Burkina : ce mandat d’arrêt international contre François Compaoré dont personne n’avait entendu parler

Par Jeune Afrique

François Compaoré, le frère du président Blaise Compaoré, le 30 novembre 2012 à Ouagadougou, au Burkina Faso. © Ahmed Ouaba/AFP

Début mai, la justice burkinabè a émis un mandat d’arrêt international contre François Compaoré, le frère cadet de Blaise Compaoré, dans le cadre de l’enquête sur l’assassinat de Norbert Zongo.

Émile Zerbo, doyen des juges d’instruction du tribunal de grande instance de Ouagadougou, chargé de cette affaire, le soupçonne d’« incitation à assassinat » sur la personne du journaliste d’investigation et de trois de ses camarades, retrouvés morts dans une voiture calcinée le 13 décembre 1998.
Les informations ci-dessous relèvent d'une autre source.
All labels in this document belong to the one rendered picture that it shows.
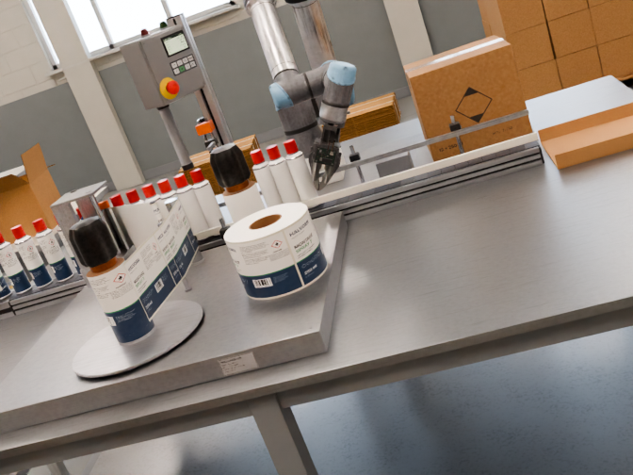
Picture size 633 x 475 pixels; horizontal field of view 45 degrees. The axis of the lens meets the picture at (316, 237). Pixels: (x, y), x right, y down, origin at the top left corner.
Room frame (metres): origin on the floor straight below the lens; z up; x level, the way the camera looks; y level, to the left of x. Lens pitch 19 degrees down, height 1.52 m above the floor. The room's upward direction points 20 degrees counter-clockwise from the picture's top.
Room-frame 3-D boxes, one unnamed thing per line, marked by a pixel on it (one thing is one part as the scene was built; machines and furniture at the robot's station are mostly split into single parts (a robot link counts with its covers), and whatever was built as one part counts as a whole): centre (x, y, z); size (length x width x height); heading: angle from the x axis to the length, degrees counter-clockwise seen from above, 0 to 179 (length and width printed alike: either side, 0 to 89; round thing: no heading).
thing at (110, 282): (1.61, 0.46, 1.04); 0.09 x 0.09 x 0.29
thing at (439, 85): (2.29, -0.58, 0.99); 0.30 x 0.24 x 0.27; 81
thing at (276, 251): (1.65, 0.10, 0.95); 0.20 x 0.20 x 0.14
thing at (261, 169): (2.14, 0.08, 0.98); 0.05 x 0.05 x 0.20
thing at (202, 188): (2.18, 0.26, 0.98); 0.05 x 0.05 x 0.20
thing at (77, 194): (2.15, 0.59, 1.14); 0.14 x 0.11 x 0.01; 77
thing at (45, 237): (2.29, 0.78, 0.98); 0.05 x 0.05 x 0.20
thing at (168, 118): (2.29, 0.29, 1.18); 0.04 x 0.04 x 0.21
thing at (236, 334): (1.75, 0.37, 0.86); 0.80 x 0.67 x 0.05; 77
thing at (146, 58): (2.26, 0.24, 1.38); 0.17 x 0.10 x 0.19; 132
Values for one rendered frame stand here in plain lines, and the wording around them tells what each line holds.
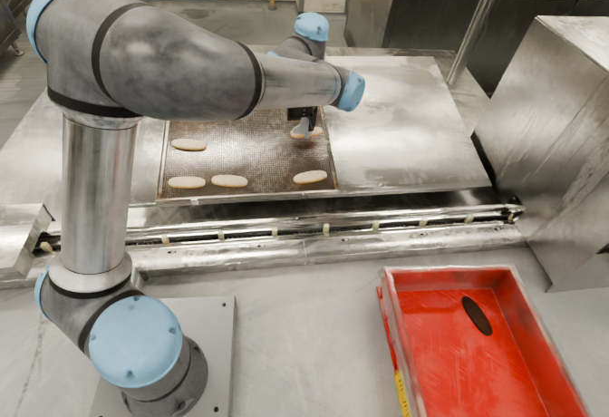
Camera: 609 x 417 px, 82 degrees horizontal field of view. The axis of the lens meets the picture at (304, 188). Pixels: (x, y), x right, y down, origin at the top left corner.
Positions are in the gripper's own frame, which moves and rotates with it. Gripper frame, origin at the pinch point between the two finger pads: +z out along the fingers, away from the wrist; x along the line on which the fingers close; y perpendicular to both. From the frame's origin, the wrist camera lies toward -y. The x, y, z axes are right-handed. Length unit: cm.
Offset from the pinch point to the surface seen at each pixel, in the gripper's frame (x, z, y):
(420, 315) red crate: 57, 5, -15
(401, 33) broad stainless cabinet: -118, 56, -98
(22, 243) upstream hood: 23, 0, 72
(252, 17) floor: -288, 148, -23
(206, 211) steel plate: 15.8, 11.8, 32.7
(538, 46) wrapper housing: 7, -29, -56
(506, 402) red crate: 78, 2, -24
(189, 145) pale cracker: -2.5, 3.7, 34.5
À l’époque, Norbert Zongo enquêtait sur le décès de David Ouédraogo, le chauffeur de François Compaoré. Selon nos informations, ce mandat d’arrêt a été transmis à Interpol mais n’a pas encore été notifié par canal diplomatique aux autorités des pays où François Compaoré se déplace régulièrement depuis que son frère a quitté le pouvoir en 2014 : la France, la Côte d’Ivoire et le Bénin, qui tous ont signé des accords de coopération judiciaire avec le Burkina.
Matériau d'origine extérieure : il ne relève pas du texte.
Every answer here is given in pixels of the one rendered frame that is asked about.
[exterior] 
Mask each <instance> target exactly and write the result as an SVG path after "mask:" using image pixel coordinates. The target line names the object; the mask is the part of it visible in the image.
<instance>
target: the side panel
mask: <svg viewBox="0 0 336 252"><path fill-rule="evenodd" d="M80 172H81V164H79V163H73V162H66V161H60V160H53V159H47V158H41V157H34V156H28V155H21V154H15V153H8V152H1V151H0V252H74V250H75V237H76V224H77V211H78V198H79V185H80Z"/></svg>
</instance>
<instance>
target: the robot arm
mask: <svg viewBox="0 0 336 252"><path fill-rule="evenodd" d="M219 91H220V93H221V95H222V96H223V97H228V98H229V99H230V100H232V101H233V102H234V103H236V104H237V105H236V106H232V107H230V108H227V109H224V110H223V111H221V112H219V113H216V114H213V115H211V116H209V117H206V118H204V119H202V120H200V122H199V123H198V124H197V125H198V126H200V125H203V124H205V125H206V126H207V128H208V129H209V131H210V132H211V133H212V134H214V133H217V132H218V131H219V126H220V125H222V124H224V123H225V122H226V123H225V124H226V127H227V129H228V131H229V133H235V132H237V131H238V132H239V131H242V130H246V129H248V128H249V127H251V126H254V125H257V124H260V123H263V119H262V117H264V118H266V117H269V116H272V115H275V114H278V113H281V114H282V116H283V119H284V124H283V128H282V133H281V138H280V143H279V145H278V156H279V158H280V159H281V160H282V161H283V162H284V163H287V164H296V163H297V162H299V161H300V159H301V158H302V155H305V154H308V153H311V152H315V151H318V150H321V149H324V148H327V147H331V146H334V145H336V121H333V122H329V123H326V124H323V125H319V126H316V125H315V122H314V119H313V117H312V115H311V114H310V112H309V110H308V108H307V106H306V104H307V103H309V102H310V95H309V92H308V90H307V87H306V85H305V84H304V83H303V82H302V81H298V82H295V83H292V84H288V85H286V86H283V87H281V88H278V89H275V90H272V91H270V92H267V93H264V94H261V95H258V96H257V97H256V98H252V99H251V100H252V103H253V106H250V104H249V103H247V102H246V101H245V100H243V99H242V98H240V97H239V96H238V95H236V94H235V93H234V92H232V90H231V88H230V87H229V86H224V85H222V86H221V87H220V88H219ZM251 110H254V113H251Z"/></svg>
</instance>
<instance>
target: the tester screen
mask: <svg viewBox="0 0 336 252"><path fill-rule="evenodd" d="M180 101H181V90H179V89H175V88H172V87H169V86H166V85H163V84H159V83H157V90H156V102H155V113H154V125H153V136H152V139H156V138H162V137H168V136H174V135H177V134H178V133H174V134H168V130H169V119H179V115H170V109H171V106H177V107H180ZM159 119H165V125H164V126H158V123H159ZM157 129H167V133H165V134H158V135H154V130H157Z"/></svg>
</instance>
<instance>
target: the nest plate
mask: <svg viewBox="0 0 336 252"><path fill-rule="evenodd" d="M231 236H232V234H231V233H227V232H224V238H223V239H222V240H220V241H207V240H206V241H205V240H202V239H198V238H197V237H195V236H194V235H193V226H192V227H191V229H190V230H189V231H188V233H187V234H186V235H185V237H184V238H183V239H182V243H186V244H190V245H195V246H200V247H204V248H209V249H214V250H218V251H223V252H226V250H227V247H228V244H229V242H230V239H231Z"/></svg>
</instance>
Plusieurs sources ministérielles burkinabè affirment avoir découvert l’existence de ce mandat il y a seulement quelques jours. Idem à la présidence, où l’on assure que Roch Marc Christian Kaboré « n’a pas abordé ce sujet » avec son homologue ivoirien Alassane Ouattara lors du dernier sommet du Traité bilatéral d’amitié et de coopération, le 17 juillet à Ouaga.

De son côté, Pierre-Olivier Sur, l’avocat français de François Compaoré, indique qu’il n’a pas été informé de cette procédure contre son client.